Quote exactly, and only, the lines of the material below from the line with "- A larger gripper" through the line with "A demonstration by".

*** DATASET EXCERPT ***

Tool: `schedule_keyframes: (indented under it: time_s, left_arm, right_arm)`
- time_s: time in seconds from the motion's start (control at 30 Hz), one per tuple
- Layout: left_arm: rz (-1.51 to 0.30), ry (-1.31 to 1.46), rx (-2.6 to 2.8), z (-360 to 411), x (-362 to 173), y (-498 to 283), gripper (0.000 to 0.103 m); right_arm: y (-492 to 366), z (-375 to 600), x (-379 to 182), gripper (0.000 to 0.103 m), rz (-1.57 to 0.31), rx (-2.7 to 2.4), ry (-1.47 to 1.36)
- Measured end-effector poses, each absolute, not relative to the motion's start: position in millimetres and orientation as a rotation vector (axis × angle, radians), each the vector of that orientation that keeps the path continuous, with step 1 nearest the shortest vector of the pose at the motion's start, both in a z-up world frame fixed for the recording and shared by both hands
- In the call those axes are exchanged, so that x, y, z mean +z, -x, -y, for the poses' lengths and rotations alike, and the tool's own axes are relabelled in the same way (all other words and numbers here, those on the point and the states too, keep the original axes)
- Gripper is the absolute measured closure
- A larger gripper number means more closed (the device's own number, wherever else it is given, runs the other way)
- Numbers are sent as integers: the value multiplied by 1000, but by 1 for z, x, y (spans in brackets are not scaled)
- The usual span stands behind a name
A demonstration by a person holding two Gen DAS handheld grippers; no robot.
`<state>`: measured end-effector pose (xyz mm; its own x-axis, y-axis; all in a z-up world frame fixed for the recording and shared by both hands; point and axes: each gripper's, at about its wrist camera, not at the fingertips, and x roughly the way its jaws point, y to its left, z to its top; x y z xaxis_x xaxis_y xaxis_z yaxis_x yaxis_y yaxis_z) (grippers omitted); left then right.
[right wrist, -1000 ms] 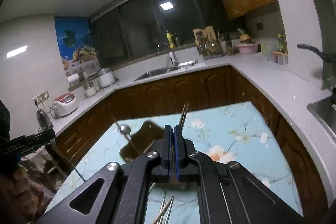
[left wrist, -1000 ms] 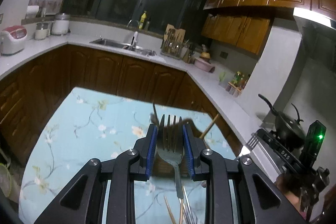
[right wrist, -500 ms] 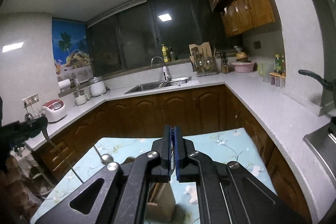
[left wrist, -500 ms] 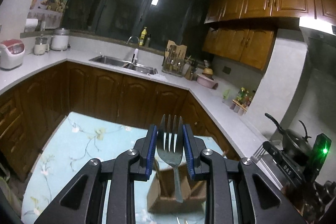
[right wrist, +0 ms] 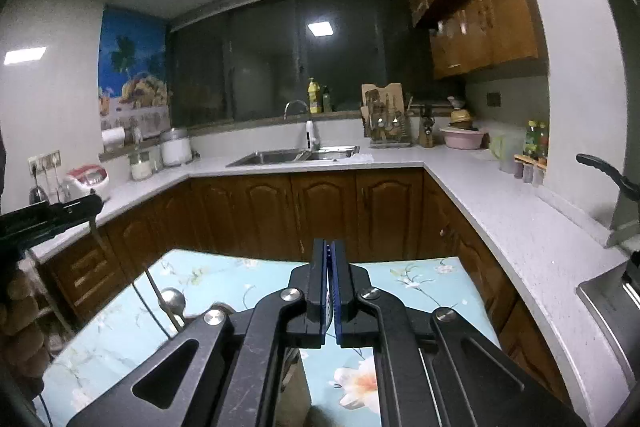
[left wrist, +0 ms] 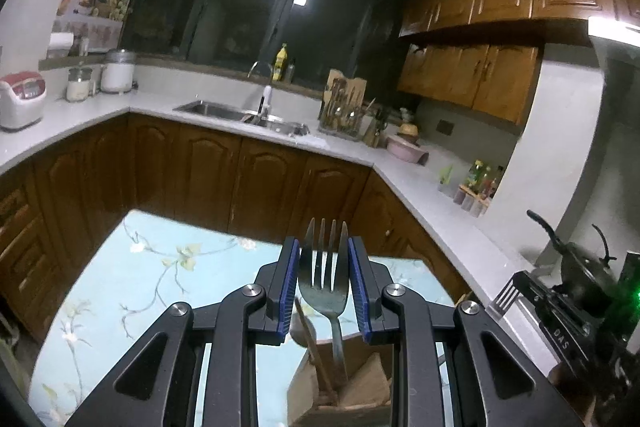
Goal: Organize utensils
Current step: 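Lower the fork into the holder and open the left tool while the right tool releases its chopstick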
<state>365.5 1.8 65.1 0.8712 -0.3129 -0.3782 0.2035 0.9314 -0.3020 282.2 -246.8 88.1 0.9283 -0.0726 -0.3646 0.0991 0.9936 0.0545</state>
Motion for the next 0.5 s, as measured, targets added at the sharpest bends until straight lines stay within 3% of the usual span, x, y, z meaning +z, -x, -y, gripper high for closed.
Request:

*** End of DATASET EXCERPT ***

▶ SOLUTION TO THIS EXERCISE:
- A larger gripper number means more closed (the device's own number, wherever else it is given, runs the other way)
- Numbers are sent as integers: the value multiplied by 1000, but by 1 for z, x, y (spans in brackets are not scaled)
- The usual span stands behind a name
A demonstration by a person holding two Gen DAS handheld grippers; no robot.

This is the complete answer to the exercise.